The rheological behavior of hydroxyethyl acrylate sodium / acryloyldimethyl taurate copolymer aqueous dispersions with multiple interactions (hydrogen-bonding, van der Waals and electrostatic interactions) is investigated. An abnormal large-amplitude oscillation shear performance is observed, i.e., the linear viscoelastic region shortens with an increase in concentration, whereas the weak-strain overshoot moves to a high strain region. The synergistic effect of the three interactions facilitates the hydrophobic interaction and the formation of strong and enough clusters. Both the entire transient network structure relaxation and cluster relaxation (deformation, rupture, recovery, and friction) play vital roles in this unique response. Significant cluster relaxation is believed to have led to the abnormal weak-strain overshoot.

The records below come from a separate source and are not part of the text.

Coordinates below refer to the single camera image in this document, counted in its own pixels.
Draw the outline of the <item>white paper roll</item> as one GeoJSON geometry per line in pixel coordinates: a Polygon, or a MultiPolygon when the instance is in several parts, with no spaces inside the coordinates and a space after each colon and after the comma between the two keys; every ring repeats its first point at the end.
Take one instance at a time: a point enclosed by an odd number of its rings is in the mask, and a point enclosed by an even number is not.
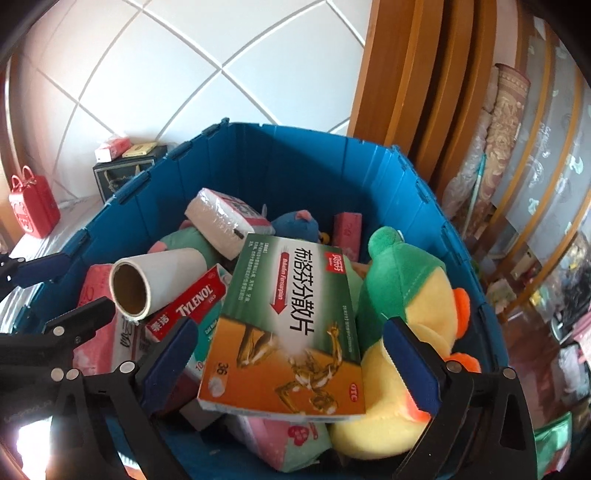
{"type": "Polygon", "coordinates": [[[207,271],[204,256],[183,248],[121,258],[109,274],[117,309],[140,323],[183,294],[207,271]]]}

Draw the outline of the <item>green orange medicine box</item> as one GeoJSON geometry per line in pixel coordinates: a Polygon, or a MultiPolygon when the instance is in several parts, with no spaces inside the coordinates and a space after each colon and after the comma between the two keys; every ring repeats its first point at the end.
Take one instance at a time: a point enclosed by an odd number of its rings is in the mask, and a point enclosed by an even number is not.
{"type": "Polygon", "coordinates": [[[249,234],[197,395],[205,410],[339,422],[366,412],[355,312],[341,250],[249,234]]]}

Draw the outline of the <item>pink white packet box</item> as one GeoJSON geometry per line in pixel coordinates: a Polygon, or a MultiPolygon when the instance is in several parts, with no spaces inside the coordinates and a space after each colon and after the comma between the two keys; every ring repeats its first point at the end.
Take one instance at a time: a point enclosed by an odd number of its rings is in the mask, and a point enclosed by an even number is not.
{"type": "Polygon", "coordinates": [[[242,200],[201,188],[185,209],[186,218],[211,246],[235,260],[250,233],[273,235],[273,225],[242,200]]]}

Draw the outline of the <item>red pouch in crate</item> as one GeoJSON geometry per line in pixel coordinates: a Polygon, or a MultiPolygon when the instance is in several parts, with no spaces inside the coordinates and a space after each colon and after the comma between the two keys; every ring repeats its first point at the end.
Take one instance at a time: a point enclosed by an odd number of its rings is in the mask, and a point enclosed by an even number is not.
{"type": "MultiPolygon", "coordinates": [[[[92,265],[83,282],[78,306],[87,306],[103,297],[111,300],[109,287],[111,264],[92,265]]],[[[95,328],[95,336],[79,345],[74,350],[73,367],[85,376],[110,373],[113,370],[116,353],[116,333],[119,314],[114,311],[109,322],[106,322],[105,308],[96,309],[98,317],[93,318],[90,325],[95,328]]]]}

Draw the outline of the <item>red bear suitcase box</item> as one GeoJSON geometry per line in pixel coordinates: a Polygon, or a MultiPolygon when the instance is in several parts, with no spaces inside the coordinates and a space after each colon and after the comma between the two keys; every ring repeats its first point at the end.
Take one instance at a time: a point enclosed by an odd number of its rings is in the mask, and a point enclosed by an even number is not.
{"type": "Polygon", "coordinates": [[[9,202],[22,230],[35,238],[46,238],[61,218],[47,179],[25,165],[21,176],[11,177],[11,184],[9,202]]]}

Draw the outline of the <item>Tylenol medicine box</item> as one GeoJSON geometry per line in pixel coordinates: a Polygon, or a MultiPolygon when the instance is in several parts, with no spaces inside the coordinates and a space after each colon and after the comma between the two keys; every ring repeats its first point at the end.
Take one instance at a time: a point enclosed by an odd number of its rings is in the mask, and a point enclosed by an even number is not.
{"type": "Polygon", "coordinates": [[[231,273],[215,264],[175,300],[153,314],[145,325],[151,340],[161,341],[177,323],[187,317],[211,332],[219,315],[219,307],[228,292],[231,273]]]}

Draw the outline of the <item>dark green gift bag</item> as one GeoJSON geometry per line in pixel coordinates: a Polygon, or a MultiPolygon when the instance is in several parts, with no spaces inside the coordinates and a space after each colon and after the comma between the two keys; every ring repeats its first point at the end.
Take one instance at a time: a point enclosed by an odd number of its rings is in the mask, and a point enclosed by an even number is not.
{"type": "Polygon", "coordinates": [[[167,151],[166,145],[157,145],[147,155],[95,164],[92,171],[102,202],[106,203],[126,183],[161,160],[167,151]]]}

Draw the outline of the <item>pink tissue pack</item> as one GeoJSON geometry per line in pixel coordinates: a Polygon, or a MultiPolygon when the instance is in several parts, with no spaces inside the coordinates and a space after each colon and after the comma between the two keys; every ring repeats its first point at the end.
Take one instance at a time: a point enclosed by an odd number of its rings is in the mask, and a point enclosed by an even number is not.
{"type": "Polygon", "coordinates": [[[113,137],[94,150],[97,163],[108,163],[119,158],[132,146],[128,137],[113,137]]]}

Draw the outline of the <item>yellow duck plush toy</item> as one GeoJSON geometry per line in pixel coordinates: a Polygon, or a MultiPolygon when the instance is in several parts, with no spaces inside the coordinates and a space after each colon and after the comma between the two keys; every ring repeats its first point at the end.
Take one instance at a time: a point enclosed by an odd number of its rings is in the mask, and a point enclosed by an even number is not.
{"type": "Polygon", "coordinates": [[[370,236],[368,250],[356,312],[366,412],[329,431],[335,450],[358,460],[396,456],[419,440],[441,406],[445,381],[429,359],[481,370],[476,358],[454,350],[469,329],[471,305],[444,262],[388,226],[370,236]]]}

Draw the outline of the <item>yellow flat box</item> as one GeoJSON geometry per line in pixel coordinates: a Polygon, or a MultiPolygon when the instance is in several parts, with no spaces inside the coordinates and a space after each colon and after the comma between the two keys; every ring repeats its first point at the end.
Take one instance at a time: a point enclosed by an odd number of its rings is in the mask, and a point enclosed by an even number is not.
{"type": "Polygon", "coordinates": [[[141,144],[134,144],[122,153],[122,158],[137,158],[146,156],[157,147],[156,142],[147,142],[141,144]]]}

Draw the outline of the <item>blue plush toy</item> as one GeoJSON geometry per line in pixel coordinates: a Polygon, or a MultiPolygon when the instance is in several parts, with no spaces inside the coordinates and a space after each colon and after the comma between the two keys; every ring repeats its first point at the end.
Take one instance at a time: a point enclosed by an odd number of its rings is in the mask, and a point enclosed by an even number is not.
{"type": "Polygon", "coordinates": [[[318,243],[318,221],[308,210],[297,210],[280,215],[271,222],[276,236],[318,243]]]}

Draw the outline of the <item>blue plastic storage crate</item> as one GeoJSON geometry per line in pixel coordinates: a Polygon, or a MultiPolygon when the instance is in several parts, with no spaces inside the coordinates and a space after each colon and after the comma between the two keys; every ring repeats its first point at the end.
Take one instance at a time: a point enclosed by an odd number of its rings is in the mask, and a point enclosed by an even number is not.
{"type": "MultiPolygon", "coordinates": [[[[145,252],[179,226],[199,189],[211,188],[266,207],[277,216],[304,207],[322,226],[359,212],[364,235],[382,226],[443,260],[451,283],[467,291],[471,325],[460,346],[477,357],[481,374],[451,375],[438,416],[417,446],[391,460],[331,459],[298,472],[301,479],[503,479],[501,443],[506,404],[500,387],[508,362],[497,318],[487,304],[469,254],[437,200],[397,148],[290,127],[221,122],[171,151],[127,183],[63,246],[71,263],[44,284],[14,321],[37,332],[71,310],[89,267],[145,252]]],[[[51,479],[121,479],[128,453],[151,479],[273,479],[276,472],[221,431],[209,437],[154,428],[129,436],[132,398],[98,398],[88,378],[65,380],[51,430],[51,479]]]]}

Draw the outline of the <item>rolled patterned carpet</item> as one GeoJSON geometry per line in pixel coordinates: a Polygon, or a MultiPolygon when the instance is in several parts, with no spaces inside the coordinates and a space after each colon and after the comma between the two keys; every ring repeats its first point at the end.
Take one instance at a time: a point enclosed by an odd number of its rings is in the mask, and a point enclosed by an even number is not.
{"type": "Polygon", "coordinates": [[[487,215],[512,156],[530,88],[530,81],[520,71],[501,63],[496,67],[497,97],[486,138],[486,166],[474,211],[479,220],[487,215]]]}

The experimental results are similar to those derived from an anticipation based on friction dissipation of blobs inside clusters, which implies that the weak-strain overshoot exactly stems from the clusters relaxing and the associated energy dissipation. The mechanism proposed here offers an innovative analytical technique for complex biological fluids.

研究了具有多种相互作用（氢键，范德华和静电相互作用）的丙烯酸羟乙酯钠/丙烯酰基二甲基牛磺酸盐共聚物水分散液的流变行为。观察到异常大振幅振荡剪切性能，即，线性粘弹性区域随着浓度的增加而缩短，而弱应变超调移至高应变区域。三种相互作用的协同作用促进了疏水相互作用以及形成强而足够的簇。整个瞬态网络结构的松弛和簇的松弛（变形，破裂，恢复和摩擦）在这种独特的响应中都起着至关重要的作用。据认为，明显的团簇松弛已导致异常的弱应变超调。实验结果与基于簇内部团块的摩擦耗散的预期得出的结果相似，这表明弱应变超调正好来自簇的松弛和相关的能量耗散。这里提出的机制为复杂的生物流体提供了一种创新的分析技术。